ABOUT THIS TASK
Print the first line of the data below and every one after it, through the line containing "chevron, it would be much appreciated.", exactly as written.

(Collected data entries)
*** Block opens ***
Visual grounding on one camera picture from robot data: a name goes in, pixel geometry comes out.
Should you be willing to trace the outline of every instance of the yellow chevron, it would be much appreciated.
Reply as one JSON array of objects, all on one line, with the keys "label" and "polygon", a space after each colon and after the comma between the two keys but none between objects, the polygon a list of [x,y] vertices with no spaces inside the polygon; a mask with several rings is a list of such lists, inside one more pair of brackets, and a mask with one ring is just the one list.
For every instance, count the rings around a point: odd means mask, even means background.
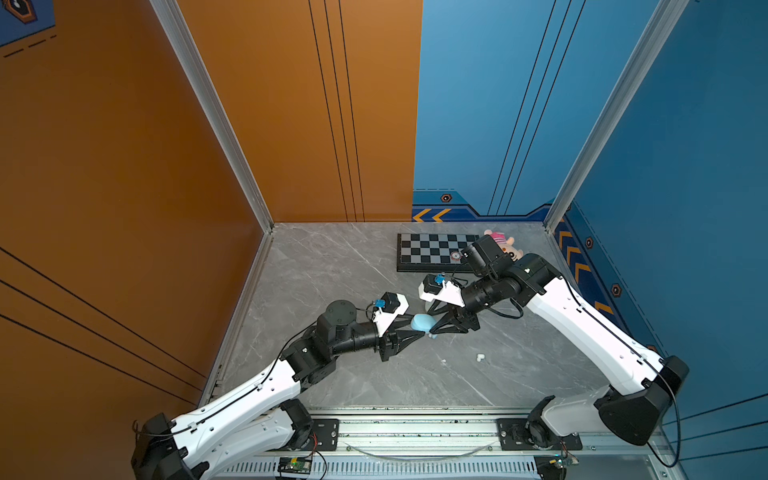
[{"label": "yellow chevron", "polygon": [[422,223],[423,223],[423,222],[424,222],[424,220],[422,220],[422,215],[423,215],[423,214],[426,214],[426,213],[427,213],[427,212],[429,212],[430,210],[431,210],[431,208],[425,208],[424,210],[420,211],[418,215],[416,215],[415,217],[413,217],[413,220],[416,220],[417,222],[422,222]]},{"label": "yellow chevron", "polygon": [[578,283],[578,273],[580,270],[586,270],[588,272],[592,271],[589,268],[589,265],[584,265],[583,263],[576,262],[576,271],[574,272],[574,278],[576,279],[576,283]]},{"label": "yellow chevron", "polygon": [[571,253],[581,253],[581,250],[576,247],[568,247],[566,250],[568,251],[568,255],[565,256],[565,262],[568,266],[571,266]]},{"label": "yellow chevron", "polygon": [[560,232],[560,250],[563,250],[563,237],[573,237],[573,234],[565,230]]},{"label": "yellow chevron", "polygon": [[437,215],[435,215],[434,217],[432,217],[432,219],[433,219],[435,222],[438,222],[438,223],[442,223],[442,219],[441,219],[440,217],[442,217],[443,215],[445,215],[445,214],[446,214],[446,213],[448,213],[449,211],[451,211],[451,209],[450,209],[450,208],[446,208],[445,210],[443,210],[443,211],[442,211],[442,212],[440,212],[439,214],[437,214]]},{"label": "yellow chevron", "polygon": [[597,310],[603,310],[604,312],[608,312],[611,315],[614,315],[614,311],[612,310],[612,308],[610,308],[608,305],[604,305],[603,303],[595,302],[594,308],[596,308]]}]

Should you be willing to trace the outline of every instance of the gray marble surface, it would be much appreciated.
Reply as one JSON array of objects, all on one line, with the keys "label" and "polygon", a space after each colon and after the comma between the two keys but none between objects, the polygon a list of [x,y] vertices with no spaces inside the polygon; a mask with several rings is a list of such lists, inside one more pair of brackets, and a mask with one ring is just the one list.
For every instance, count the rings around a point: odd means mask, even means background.
[{"label": "gray marble surface", "polygon": [[[515,247],[526,253],[562,265],[537,223],[277,224],[224,372],[223,391],[268,365],[286,339],[334,300],[350,300],[362,308],[390,291],[406,296],[409,313],[424,312],[417,293],[424,273],[396,271],[397,233],[482,234],[486,228],[514,237]],[[425,337],[388,362],[381,362],[373,351],[341,356],[336,371],[300,398],[309,407],[529,408],[547,395],[569,396],[607,383],[583,353],[529,310],[517,320],[490,312],[479,318],[477,332]],[[362,313],[360,320],[365,321]],[[478,353],[485,354],[485,360],[477,362]]]}]

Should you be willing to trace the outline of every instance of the black and white checkered board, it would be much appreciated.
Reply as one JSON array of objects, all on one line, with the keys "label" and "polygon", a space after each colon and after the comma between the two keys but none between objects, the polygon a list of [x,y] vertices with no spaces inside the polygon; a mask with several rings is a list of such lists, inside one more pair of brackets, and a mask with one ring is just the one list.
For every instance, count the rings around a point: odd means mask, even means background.
[{"label": "black and white checkered board", "polygon": [[451,273],[472,272],[461,265],[461,255],[480,235],[457,233],[398,233],[397,271]]}]

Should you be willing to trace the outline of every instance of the orange wall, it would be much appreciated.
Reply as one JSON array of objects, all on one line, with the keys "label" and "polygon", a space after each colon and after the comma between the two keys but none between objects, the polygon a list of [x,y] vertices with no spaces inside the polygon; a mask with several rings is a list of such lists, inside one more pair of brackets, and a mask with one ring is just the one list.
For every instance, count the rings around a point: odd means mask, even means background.
[{"label": "orange wall", "polygon": [[128,479],[131,422],[200,398],[261,231],[149,2],[55,15],[0,48],[3,477]]},{"label": "orange wall", "polygon": [[179,3],[275,221],[410,219],[420,0]]}]

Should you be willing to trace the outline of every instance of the plush toy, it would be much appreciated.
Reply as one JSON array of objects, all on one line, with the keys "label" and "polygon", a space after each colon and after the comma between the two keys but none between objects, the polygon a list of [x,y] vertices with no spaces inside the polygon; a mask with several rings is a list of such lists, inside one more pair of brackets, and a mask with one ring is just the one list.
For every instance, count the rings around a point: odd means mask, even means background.
[{"label": "plush toy", "polygon": [[493,240],[496,240],[496,243],[501,247],[502,250],[504,250],[505,253],[509,253],[512,255],[512,259],[514,261],[518,261],[523,256],[523,251],[518,250],[512,246],[512,244],[515,242],[515,239],[512,237],[507,238],[506,235],[504,235],[501,232],[492,232],[490,230],[486,230],[483,232],[485,235],[490,235]]}]
*** Block closes ***
TASK OUTPUT
Visual grounding on one camera picture from robot data: a name goes in, pixel geometry comes out.
Should you be willing to trace the outline of every instance of the yellow chevron, it would be much appreciated.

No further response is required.